Last Tuesday, Phil Gregory and I sat as part of a panel of Bowen Islanders asking questions to West Vancouver Sea to Sky candidate, Jordan Sturdy. We were particularly keen to hear from him given the fact that he is an organic farmer. However, when asked about provincial policy he considers beneficial to farmers and local food systems, Sturdy raved about the Sea-to-Sky soils compost manufacturing plant just west of Pemberton. Facilities like this, he says, are critical to helping farmers fulfill their ongoing need for nutrients to add to the soil. He was not familiar with regenerative agricultural practices and their potential benefits to farmers and the environment. While Sturdy acknowledged the topic was complicated and warrants further discussion, we left the conversation with a sense that he hadn’t thought too deeply about these issues.

You will find a number of suggestions related to agriculture on BC Liberals’ election platform, most of which involve reversing NDP policies they describe as being “discriminatory” against farmers.

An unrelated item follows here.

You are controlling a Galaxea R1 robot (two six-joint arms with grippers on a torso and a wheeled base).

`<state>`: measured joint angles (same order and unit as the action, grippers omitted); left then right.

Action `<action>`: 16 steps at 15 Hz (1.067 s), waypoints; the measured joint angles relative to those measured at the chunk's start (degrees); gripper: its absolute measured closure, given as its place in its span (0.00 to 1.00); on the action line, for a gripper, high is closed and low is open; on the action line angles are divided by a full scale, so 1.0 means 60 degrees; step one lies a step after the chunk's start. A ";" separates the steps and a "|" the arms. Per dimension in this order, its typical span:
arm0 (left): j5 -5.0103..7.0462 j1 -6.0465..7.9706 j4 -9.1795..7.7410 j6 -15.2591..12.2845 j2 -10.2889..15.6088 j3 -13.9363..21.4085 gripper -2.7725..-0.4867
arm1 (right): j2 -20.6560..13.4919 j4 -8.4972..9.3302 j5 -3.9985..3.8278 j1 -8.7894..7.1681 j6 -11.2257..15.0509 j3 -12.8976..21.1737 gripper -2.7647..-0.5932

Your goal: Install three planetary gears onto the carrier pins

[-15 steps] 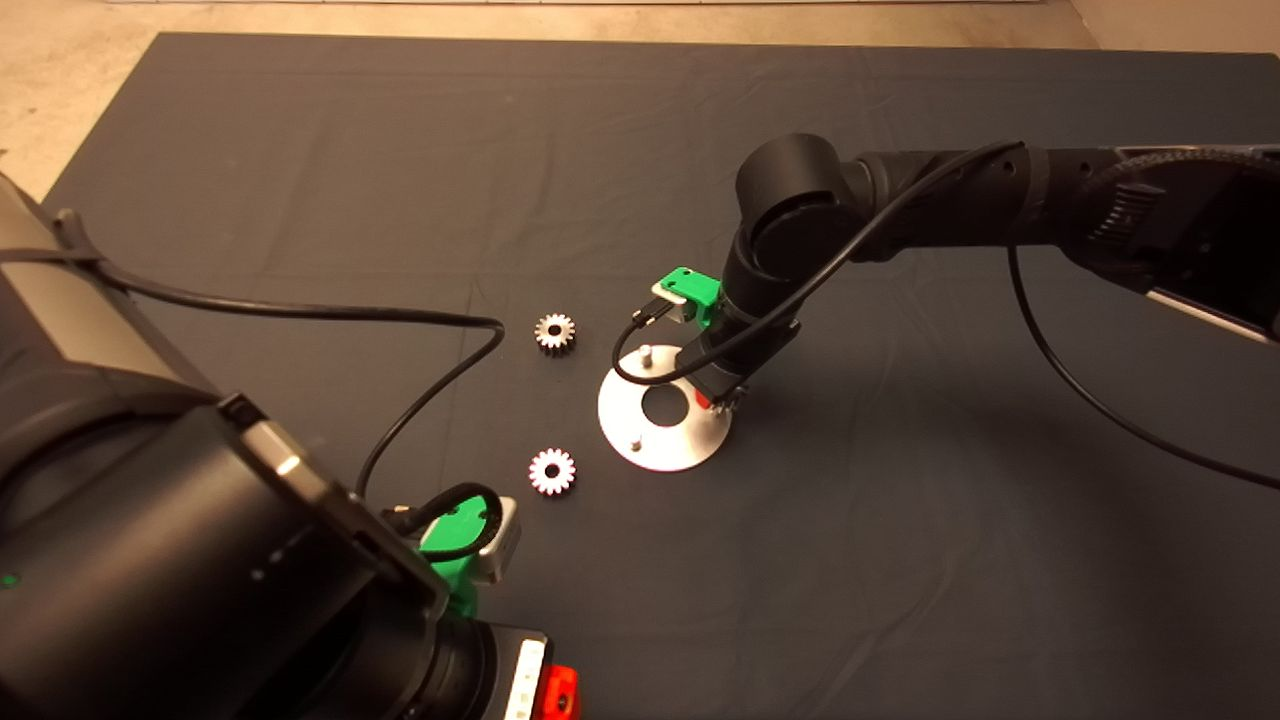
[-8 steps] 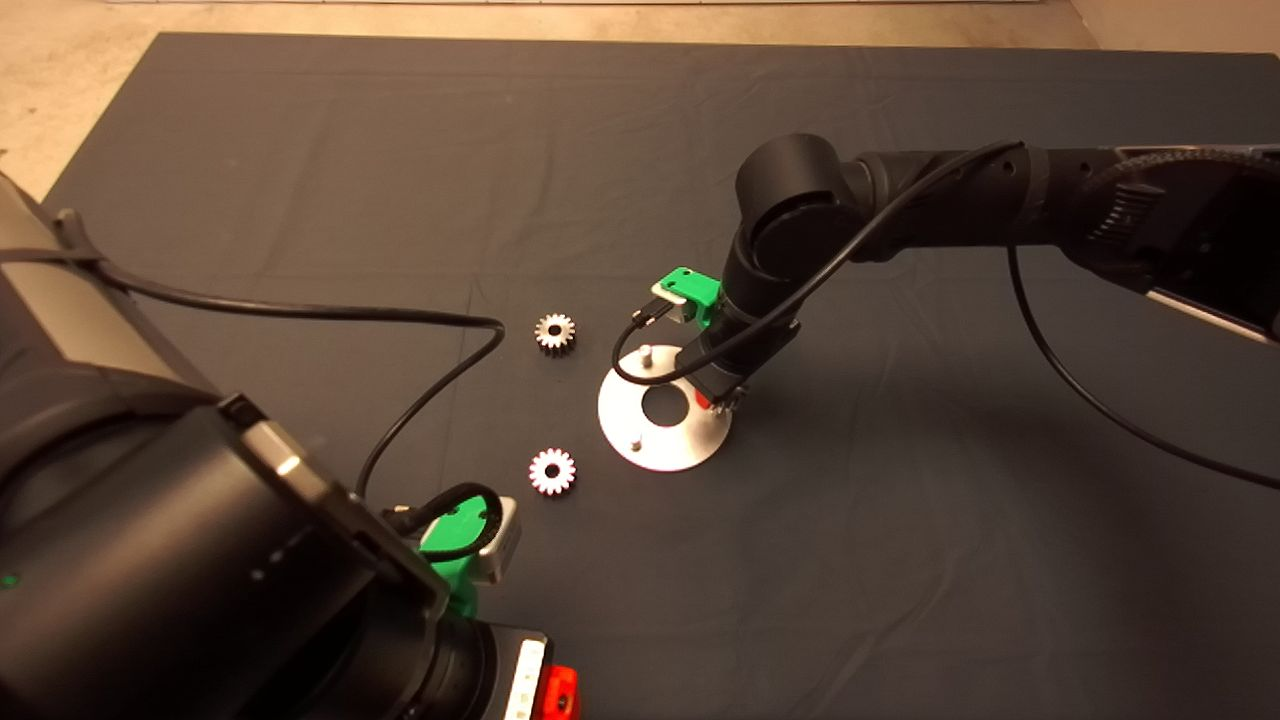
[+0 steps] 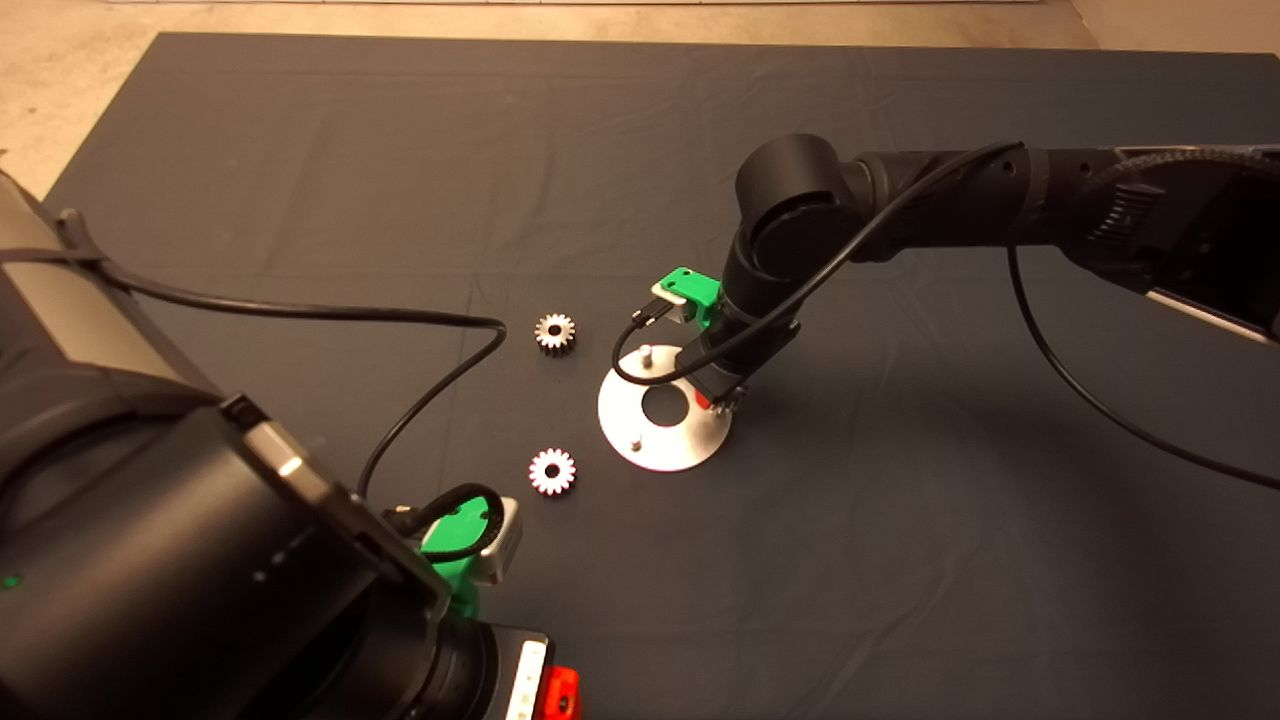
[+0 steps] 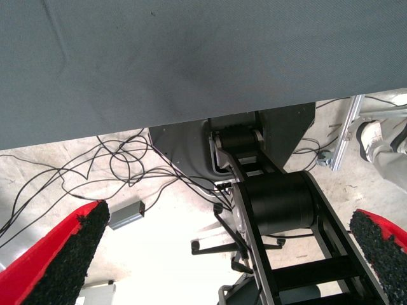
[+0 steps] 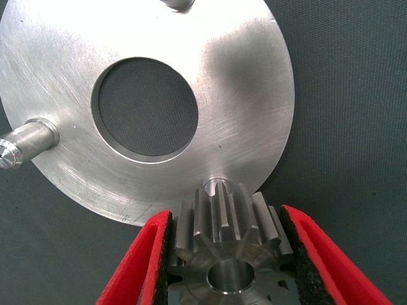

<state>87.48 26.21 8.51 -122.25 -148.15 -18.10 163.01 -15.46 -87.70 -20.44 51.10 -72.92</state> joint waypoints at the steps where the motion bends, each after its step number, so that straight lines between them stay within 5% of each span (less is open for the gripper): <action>1: 0.0000 0.0000 0.0000 0.0000 0.0000 0.0000 0.01 | 0.0000 -0.0004 0.0000 0.0012 0.0000 0.0000 0.77; 16: 0.0000 0.0000 0.0000 0.0000 0.0000 0.0000 0.01 | 0.0000 0.0000 0.0000 0.0102 0.0000 0.0000 0.77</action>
<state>87.48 26.21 8.51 -122.25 -148.15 -18.10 163.01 -15.46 -87.70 -19.83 51.10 -72.92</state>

The policy they are railing against is Bill 15, passed in 2019. In a press release, agriculture minister Lana Popham said: This new law will encourage farming and better protect farmland by banning mega-mansions. 

When I asked Harold Steves, a fifth-generation farmer, Richmond city councillor and one of the original founders of B.C.’s Agricultural Land Reserve about this government’s track record on agriculture, he offered Popham top marks on her work over the past few years, pointing to the final decisions on the ALR in particular.

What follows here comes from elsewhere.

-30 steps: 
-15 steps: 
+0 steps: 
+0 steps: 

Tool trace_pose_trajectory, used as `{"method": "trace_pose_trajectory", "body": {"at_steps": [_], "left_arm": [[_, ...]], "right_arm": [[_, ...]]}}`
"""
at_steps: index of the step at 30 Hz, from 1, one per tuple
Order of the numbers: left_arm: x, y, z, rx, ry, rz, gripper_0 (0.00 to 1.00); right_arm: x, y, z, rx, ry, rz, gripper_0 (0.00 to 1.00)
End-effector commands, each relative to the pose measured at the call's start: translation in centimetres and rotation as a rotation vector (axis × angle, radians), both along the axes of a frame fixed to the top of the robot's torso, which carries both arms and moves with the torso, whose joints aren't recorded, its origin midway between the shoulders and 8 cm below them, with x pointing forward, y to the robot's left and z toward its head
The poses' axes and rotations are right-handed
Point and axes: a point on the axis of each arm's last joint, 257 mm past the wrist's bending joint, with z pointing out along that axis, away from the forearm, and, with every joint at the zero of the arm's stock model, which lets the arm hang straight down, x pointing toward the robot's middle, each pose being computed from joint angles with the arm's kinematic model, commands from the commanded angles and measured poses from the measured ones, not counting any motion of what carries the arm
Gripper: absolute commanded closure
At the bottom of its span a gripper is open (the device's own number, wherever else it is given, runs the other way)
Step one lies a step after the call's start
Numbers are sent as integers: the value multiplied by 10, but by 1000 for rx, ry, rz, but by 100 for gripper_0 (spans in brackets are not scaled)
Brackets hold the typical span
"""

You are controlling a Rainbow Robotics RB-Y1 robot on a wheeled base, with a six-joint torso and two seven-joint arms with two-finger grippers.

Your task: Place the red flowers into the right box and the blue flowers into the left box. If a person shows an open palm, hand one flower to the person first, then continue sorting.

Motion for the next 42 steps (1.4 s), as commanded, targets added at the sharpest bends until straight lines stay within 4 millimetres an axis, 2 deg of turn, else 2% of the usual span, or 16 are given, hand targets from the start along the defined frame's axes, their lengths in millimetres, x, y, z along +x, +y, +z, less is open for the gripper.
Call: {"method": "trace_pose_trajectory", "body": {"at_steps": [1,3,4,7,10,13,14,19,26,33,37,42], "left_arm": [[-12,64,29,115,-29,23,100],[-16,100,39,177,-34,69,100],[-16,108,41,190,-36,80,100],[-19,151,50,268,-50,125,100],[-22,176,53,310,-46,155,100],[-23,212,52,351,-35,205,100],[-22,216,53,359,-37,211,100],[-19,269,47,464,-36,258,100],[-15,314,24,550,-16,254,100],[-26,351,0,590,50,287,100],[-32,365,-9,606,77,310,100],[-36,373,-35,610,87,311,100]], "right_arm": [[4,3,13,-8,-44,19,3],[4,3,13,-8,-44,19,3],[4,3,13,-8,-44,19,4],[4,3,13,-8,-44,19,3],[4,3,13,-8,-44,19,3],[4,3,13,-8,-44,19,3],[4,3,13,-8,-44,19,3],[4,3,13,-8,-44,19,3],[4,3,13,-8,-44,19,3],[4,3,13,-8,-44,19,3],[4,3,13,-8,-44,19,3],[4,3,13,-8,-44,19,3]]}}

“If you’re a young farmer in British Columbia,” said Steves, “there’s no way you’re going to be able to afford to buy a small piece of land if there are speculators bidding on it who have plans to double its value by building a monster home.”

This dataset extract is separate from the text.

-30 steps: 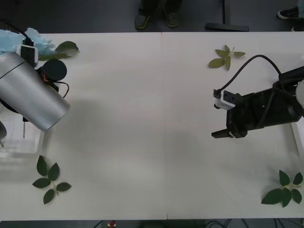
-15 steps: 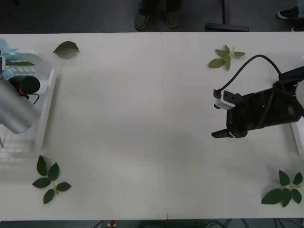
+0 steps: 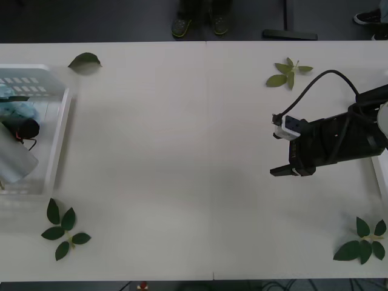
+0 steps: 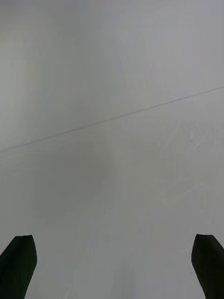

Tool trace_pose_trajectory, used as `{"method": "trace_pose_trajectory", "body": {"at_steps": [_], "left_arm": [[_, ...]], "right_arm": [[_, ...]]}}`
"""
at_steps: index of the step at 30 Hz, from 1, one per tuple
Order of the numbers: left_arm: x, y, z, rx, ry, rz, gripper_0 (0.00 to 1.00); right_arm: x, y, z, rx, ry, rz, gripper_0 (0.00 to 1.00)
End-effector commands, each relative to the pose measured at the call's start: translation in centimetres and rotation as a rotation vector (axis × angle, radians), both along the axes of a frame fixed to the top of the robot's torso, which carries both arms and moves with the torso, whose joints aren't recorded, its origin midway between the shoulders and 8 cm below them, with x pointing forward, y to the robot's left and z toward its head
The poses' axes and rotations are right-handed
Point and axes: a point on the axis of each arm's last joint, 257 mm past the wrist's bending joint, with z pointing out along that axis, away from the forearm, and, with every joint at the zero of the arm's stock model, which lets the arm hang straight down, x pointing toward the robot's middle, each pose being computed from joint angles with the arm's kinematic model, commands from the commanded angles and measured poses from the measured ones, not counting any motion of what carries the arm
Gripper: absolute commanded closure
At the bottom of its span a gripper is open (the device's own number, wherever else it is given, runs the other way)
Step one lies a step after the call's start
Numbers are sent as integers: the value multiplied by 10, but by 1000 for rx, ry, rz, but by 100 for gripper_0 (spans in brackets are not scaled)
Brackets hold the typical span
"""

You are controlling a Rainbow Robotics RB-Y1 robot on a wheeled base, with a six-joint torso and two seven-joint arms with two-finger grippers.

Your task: Place the red flowers into the right box and the blue flowers into the left box. If a person shows an open palm, hand one flower to the person first, then continue sorting.

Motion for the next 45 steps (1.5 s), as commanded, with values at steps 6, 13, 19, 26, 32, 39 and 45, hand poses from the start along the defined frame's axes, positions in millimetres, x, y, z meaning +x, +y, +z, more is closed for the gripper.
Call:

Steves also points to Popham’s initiative on local meat production and efforts to decrease travel times to slaughter for small-scale meat producers as another win for farmers.

What Steves didn’t mention is the big issue he has been railing about for much of the past three years (and beyond): the Site C Dam. Its construction will result in the flooding of 6,469 hectares (15,985 acres) of land. The climate in that region is ideal for growing food, and so is much of the soil.

As Bowen Island-based agrologist and agro-economist Wendy Holm wrote in a recent article published in The Province, the land that will be flooded has the potential to feed one million people per year, in perpetuity. Flooding that land places our province’s energy needs (much of which will be consumed by the LNG industry) ahead of our food security needs. That’s my take.

Food security, farmland and agriculture barely make it onto the NDP’s official platform. However, the BC Greens have included an 11-point plan for food security in theirs. A brief reading of these points seems to indicate an understanding of agriculture as a critical part of our conversation on climate, that Indigenous knowledge needs to be valued as we shift our food system, that agro-ecological practices need to be incentivized and that small-scale farmers need support.

The outcome of this election is crucial to our well-being and to a healthy future for British Columbia. If you have yet to vote, please consider the health of local ecologies, economies and the universal right to healthy food when you cast your ballot on October 24.